§ **INSTRUCTIONS TO FOLLOW**: Gather the lines below that include the string "Target", copying each in full.

+---+

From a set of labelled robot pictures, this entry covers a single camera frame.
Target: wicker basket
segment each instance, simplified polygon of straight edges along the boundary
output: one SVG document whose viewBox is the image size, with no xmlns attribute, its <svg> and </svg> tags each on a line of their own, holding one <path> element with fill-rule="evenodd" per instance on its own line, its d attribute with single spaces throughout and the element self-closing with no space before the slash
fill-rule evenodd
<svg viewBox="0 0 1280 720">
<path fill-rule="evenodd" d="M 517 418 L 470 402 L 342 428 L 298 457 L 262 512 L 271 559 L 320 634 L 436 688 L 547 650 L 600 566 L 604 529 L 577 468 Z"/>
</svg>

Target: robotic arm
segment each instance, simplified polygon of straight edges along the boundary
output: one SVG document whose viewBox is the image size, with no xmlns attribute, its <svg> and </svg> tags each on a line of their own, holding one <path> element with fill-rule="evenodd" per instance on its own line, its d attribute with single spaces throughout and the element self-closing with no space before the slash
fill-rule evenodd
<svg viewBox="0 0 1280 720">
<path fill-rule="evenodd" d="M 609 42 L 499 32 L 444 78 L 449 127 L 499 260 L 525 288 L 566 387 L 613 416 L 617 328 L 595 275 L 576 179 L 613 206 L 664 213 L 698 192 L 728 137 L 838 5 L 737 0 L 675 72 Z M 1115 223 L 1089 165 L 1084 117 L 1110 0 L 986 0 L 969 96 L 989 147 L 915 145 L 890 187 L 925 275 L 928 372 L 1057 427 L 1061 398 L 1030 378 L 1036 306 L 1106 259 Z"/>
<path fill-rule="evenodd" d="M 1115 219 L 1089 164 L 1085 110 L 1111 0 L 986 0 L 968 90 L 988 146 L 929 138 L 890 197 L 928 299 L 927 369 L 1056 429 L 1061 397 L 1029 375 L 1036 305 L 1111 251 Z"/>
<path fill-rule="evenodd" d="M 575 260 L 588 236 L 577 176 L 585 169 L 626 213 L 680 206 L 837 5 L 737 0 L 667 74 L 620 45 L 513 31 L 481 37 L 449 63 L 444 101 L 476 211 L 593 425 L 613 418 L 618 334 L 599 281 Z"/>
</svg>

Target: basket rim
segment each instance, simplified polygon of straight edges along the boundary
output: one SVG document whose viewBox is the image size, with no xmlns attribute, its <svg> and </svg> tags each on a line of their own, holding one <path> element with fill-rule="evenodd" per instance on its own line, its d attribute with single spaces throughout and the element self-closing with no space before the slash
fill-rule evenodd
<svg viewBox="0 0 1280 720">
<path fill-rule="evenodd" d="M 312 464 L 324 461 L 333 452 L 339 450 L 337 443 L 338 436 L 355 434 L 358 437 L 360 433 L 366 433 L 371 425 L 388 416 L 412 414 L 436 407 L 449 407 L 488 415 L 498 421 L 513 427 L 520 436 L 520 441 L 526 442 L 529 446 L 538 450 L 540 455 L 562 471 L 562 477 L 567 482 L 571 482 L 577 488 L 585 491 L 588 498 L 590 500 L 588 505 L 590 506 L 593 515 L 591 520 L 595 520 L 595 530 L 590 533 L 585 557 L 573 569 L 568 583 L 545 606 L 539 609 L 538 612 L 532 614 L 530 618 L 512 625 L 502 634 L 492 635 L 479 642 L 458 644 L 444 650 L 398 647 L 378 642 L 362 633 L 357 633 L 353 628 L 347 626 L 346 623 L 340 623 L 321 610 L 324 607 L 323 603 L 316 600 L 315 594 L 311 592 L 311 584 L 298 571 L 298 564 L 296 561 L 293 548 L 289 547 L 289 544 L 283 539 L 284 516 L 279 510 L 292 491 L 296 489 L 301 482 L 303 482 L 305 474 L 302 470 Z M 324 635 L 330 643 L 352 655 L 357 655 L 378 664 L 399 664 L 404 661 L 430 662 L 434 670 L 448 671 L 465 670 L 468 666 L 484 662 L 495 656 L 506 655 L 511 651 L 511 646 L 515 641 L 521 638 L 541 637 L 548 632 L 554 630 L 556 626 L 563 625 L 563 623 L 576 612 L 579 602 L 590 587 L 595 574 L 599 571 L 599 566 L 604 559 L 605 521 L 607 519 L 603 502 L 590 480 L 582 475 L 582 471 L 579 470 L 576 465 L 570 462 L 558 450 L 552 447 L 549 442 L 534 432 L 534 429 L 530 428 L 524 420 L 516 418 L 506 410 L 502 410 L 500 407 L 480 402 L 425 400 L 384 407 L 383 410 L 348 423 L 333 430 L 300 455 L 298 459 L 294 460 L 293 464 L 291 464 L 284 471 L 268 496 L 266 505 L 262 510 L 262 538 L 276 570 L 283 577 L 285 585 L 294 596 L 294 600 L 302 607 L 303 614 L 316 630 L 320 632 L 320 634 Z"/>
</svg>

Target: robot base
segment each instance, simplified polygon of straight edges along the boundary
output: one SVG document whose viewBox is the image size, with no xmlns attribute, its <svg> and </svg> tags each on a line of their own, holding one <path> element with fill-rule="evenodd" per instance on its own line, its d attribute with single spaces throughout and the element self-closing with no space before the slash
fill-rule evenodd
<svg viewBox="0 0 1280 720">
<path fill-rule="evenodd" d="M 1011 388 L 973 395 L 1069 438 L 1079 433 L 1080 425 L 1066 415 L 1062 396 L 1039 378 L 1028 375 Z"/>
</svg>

+---+

§ **ANSWER TO THIS PROBLEM**:
Target: wicker basket
Target: robotic arm
Target: basket rim
Target: robot base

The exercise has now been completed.